Her bir kadın, aynı zamanda bir başkasının kızı, annesi, halası, teyzesidir. Bu sebeple kadına karşı yapılacak hiçbir haksız tutum meşru görülemez. Adalet, herkese hak ettiğini vermektir. Hak ettiğinden fazlası veya eksiğini vermek adaletsizliktir. Hukukta birinin hakkı, karşı tarafa hak ettiğinden fazla haklar vererek korunamaz, böyle bir uygulama bir başka haksız davranışa zemin hazırlar. Özellikle kadına karşı işlenen suçlarda kadın haklarının üst perdeden dile getirilmesi yerinde bir davranış değildir. Kadın veya erkek hakkı yerine mesele, insan hakları üzerinden gündeme getirilmelidir. Hak konusunda bir kesime yapılan pozitif ayrımcılık, beraberinde negatif bir tutum getirmektedir. Bu madde aynı zamanda aile içi uyumun yerini aile içi rekabet ve düşmanlıklarin almasında körükleyici etkiye sahip olacaktır.

3. Hukukta bir eylemin suç kabul edilebilmesi için onun ceza yasasında suç olarak tanımlanmış, işlenmesinin hukuka aykıri, fâilin fiilini sadece düşünce planında kalmayıp bir şekilde açığa vurmuş olması, iradî veya dikkatsizlikle yapılmış olması, yasa koyucu tarafından bu fiil için ceza belirlenmiş bulunması gerekir.

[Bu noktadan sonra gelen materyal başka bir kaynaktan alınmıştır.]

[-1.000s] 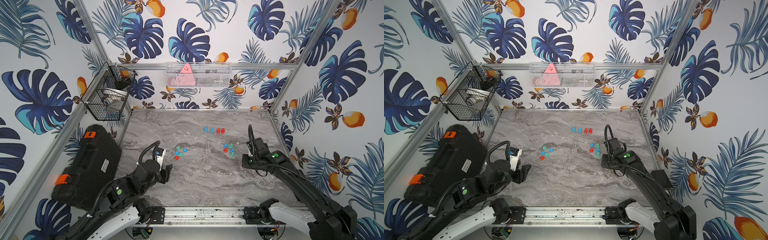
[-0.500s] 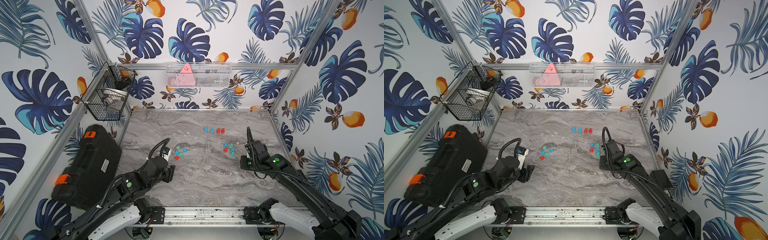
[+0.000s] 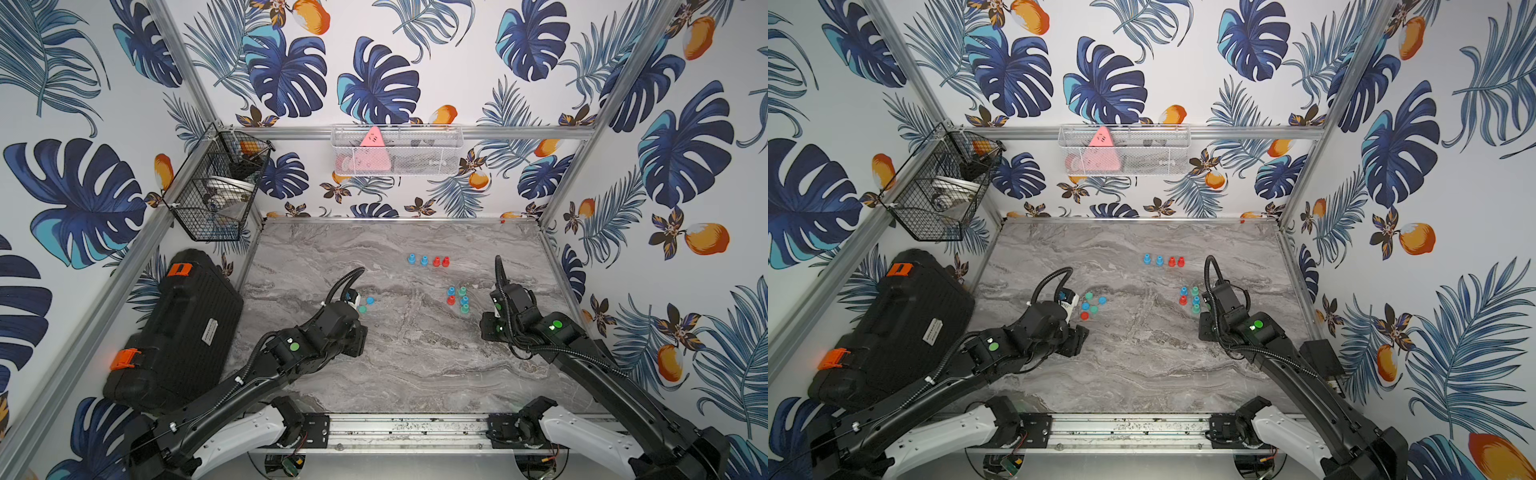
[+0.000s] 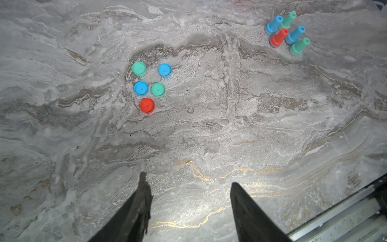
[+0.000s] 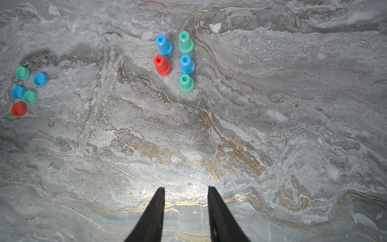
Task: Close the stamp cap
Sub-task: Move the cover to the center of the board.
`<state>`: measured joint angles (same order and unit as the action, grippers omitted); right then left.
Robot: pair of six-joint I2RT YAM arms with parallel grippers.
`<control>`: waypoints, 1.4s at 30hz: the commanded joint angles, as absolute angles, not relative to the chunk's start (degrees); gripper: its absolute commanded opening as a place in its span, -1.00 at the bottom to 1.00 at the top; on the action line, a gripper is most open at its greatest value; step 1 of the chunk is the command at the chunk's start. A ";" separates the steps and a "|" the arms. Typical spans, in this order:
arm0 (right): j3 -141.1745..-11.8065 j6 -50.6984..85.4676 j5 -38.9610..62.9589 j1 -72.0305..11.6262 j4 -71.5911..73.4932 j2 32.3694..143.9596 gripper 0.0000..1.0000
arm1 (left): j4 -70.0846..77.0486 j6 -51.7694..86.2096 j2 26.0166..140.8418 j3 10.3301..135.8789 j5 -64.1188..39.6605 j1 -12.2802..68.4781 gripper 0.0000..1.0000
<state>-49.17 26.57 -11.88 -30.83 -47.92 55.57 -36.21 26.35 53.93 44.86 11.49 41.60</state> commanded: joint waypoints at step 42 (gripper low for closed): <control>-48.96 27.97 -16.21 -35.68 -46.82 53.00 -0.20 | -7.97 36.65 84.86 44.90 3.87 25.74 0.26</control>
<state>-48.90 27.57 -15.57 -35.62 -47.83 52.88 -9.65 36.69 84.62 44.73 4.03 26.02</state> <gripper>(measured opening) 0.401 0.629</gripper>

Oysa İstanbul Sözleşmesi’nin 3. maddesinde ”kadına karşı şiddetten’, kadınlara karşı bir insan hakları ihlali ve ayrımcılık anlaşılacak ve bu terim, ister kamu ister özel yaşamda meydana gelsinler, söz konusu eylemlerde bulunma tehdidi, zorlama veya özgürlüğün rastgele bir biçimde kısıtlanması da dahil olmak üzere, kadınlara fiziksel, cinsel, psikolojık veya ekonomik zarar ve acı verilmesi sonucunu doğuracak toplumsal cinsiyete dayalı tüm şiddet eylemleri olarak anlaşılacaktır” denilmektedir. Özellikle ”kadınlara fiziksel, cinsel, psikolojik veya ekonomik zarar ve acı verilmesi sonucunu doğuracak toplumsal cinsiyete dayalı tüm şiddet eylemleri olarak anlaşılacaktır” ifadesi çok muğlak, her türlü yoruma açıktır. Bu madde ile henüz eyleme dönüştürülmeyen niyetler ve düşünceler suç kabul edilip faili cezalandırılabilir.

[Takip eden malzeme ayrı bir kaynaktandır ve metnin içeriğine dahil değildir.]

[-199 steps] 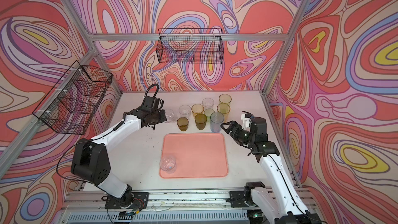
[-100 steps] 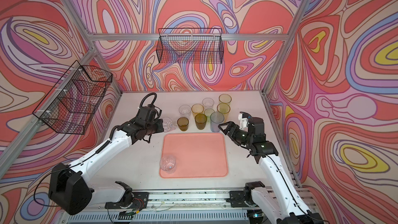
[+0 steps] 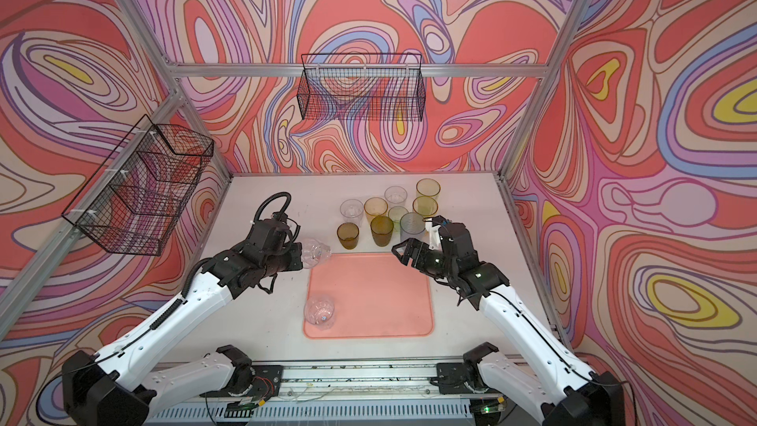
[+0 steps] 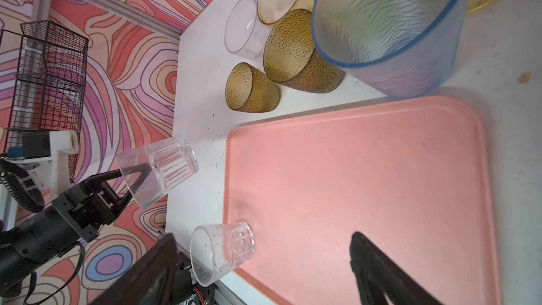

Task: Place the glasses into the tray
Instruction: Place the glass on the tray.

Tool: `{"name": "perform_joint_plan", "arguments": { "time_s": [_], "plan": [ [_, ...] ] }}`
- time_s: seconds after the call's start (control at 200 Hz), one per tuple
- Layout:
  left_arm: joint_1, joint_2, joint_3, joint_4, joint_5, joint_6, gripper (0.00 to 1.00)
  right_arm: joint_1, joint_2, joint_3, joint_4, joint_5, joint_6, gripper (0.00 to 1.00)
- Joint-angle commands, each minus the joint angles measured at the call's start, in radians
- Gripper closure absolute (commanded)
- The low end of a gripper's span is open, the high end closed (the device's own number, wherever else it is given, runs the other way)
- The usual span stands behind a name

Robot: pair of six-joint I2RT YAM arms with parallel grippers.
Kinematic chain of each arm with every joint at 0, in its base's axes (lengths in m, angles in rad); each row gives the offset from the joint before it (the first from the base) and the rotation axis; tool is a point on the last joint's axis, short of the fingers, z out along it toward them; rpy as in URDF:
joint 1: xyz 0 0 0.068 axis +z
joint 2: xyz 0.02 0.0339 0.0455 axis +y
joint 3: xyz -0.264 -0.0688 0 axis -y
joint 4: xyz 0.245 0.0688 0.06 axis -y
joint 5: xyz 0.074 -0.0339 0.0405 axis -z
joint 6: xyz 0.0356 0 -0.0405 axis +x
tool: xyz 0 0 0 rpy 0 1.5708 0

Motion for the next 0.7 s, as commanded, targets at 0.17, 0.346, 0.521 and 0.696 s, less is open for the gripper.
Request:
{"name": "perform_joint_plan", "arguments": {
  "time_s": [0.17, 0.346, 0.521, 0.696],
  "plan": [
    [-0.064, -0.050, -0.034, -0.088, -0.057, -0.037, 1.00, 0.114, 0.048, 0.035, 0.022, 0.120, -0.026, 0.06],
    [-0.067, -0.035, -0.052, -0.087, -0.063, -0.036, 1.00, 0.167, 0.078, 0.043, 0.027, 0.155, -0.029, 0.06],
    [-0.067, 0.014, -0.031, -0.096, -0.071, -0.014, 1.00, 0.200, 0.109, 0.054, 0.029, 0.176, -0.032, 0.06],
    [-0.067, 0.042, -0.035, -0.107, -0.050, -0.002, 1.00, 0.213, 0.128, 0.048, 0.040, 0.185, -0.031, 0.06]
  ]
}}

Teşebbüs, kişinin işlemeyi kastettiği suça elverişli araçlarla başlayıp, elinde olmayan sebeplerle tamamlayamaması demektir. İslam Ceza Hukukunda teşebbüse, işlenmiş suç için öngörülen ceza türünden bir ceza verilmez. Çünkü teşebbüs derecesinde kalan suçlar -had ve kısası gerektiren bir suç da olsa-, ta’zir suçu olur, cezası asıl suç için tayin edilen cezadan daha hafif olur. Bu da tamamlanmış bir suç ile teşebbüs safhasında kalan eylemin ayni değerlendirilemeyeceğini gösterir.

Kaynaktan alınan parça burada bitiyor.